Task objective:
Please copy the lines below exactly, from the first one through the line showing "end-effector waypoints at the".

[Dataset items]
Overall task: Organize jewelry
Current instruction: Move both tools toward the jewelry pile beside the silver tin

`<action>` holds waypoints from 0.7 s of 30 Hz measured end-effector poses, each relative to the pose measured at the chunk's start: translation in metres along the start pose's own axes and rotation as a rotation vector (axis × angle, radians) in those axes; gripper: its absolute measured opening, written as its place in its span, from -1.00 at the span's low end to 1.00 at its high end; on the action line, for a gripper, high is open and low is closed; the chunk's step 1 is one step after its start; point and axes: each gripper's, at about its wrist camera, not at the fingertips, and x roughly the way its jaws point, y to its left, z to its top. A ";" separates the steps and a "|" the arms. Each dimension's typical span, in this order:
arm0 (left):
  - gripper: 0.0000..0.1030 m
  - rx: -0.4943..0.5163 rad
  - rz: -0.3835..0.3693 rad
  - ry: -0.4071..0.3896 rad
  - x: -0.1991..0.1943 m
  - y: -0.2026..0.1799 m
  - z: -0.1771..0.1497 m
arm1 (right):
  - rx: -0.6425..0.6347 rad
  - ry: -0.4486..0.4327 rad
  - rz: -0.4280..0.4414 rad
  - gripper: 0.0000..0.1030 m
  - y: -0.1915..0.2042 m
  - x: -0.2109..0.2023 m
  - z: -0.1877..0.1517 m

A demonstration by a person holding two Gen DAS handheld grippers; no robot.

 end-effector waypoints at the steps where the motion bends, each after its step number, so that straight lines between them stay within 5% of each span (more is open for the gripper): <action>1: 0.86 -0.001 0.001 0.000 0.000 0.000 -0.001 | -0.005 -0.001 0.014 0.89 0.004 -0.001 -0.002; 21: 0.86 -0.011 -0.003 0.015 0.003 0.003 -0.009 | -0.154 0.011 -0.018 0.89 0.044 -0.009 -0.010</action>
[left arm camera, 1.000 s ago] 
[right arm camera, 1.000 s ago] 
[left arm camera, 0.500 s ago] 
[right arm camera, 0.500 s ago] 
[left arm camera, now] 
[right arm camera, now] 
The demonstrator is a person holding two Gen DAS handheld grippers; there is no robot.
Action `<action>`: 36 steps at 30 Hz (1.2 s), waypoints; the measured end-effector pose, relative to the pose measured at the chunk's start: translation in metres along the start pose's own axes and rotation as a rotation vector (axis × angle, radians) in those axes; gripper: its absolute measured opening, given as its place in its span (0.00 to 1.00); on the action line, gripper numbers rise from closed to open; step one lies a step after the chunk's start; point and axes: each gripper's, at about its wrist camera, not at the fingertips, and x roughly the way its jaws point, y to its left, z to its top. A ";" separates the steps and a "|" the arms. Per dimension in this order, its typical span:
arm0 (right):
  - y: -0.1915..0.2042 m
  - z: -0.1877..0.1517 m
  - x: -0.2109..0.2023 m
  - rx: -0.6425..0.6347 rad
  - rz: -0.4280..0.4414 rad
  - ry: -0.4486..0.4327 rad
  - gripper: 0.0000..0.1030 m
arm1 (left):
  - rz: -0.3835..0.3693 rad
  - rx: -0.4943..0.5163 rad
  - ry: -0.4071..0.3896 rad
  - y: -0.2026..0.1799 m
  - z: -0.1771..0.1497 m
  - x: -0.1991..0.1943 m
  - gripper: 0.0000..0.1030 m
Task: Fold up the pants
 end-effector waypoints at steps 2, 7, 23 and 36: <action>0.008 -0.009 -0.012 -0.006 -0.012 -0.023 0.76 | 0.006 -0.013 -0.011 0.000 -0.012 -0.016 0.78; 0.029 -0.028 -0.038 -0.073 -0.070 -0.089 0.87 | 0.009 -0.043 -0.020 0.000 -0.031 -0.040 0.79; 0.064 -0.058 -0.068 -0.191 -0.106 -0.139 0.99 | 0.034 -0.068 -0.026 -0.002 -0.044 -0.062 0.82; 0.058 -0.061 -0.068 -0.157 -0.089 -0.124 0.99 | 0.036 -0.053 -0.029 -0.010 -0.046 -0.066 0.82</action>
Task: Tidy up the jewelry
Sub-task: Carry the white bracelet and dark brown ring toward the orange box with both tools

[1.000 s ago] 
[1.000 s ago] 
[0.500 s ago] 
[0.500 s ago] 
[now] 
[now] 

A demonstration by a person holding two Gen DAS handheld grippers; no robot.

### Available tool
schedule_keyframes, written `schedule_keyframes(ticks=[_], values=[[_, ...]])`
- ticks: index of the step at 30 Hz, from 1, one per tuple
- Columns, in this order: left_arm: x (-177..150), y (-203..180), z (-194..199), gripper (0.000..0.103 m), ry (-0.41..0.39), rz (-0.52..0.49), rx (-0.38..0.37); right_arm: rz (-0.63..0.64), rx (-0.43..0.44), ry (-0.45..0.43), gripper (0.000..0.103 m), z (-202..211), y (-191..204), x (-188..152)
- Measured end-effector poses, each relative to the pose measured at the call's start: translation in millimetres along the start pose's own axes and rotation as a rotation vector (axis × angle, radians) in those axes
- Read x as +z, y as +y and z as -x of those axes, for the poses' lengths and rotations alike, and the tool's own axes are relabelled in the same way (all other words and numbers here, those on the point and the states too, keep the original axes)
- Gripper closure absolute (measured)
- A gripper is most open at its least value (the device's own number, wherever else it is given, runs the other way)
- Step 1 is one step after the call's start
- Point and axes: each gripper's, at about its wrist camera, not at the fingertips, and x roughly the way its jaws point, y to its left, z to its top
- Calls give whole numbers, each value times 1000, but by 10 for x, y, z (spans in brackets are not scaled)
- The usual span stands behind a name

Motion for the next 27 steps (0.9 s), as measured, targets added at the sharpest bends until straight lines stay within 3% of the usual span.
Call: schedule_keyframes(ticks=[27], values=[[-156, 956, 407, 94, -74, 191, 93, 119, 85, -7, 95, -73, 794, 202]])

Expected answer:
Overall task: Organize jewelry
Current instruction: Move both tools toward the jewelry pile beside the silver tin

`<action>` holds waypoints from 0.7 s of 30 Hz measured end-effector poses, each relative to the pose measured at the chunk's start: translation in metres along the start pose's own axes and rotation as a rotation vector (axis × angle, radians) in those axes; gripper: its absolute measured opening, written as its place in its span, from -1.00 at the span's low end to 1.00 at its high end; on the action line, for a gripper, high is open and low is closed; the chunk's step 1 is one step after its start; point and axes: each gripper's, at about its wrist camera, not at the fingertips, and x roughly the way its jaws point, y to its left, z to its top. A ";" separates the steps and a "|" the arms. Each dimension's typical span, in this order:
arm0 (left):
  - gripper: 0.0000..0.1030 m
  - rx: -0.4943..0.5163 rad
  - rz: -0.3835..0.3693 rad
  - ry: -0.4071..0.3896 rad
  - x: -0.1991..0.1943 m
  - y: -0.2026..0.1799 m
  - z: -0.1771..0.1497 m
arm1 (right):
  - rx: -0.6425..0.6347 rad
  - ry: -0.4486..0.4327 rad
  - rz: -0.4280..0.4414 rad
  - gripper: 0.0000..0.1030 m
  - y: -0.1915..0.2042 m
  - x: -0.2109..0.2023 m
  - z: -0.1877..0.1517 m

A demonstration by a person holding two Gen DAS handheld grippers; no robot.

 end-effector waypoints at the steps where the motion bends, each after its step number, so that straight lines between them stay within 5% of each span (more is open for the gripper): <action>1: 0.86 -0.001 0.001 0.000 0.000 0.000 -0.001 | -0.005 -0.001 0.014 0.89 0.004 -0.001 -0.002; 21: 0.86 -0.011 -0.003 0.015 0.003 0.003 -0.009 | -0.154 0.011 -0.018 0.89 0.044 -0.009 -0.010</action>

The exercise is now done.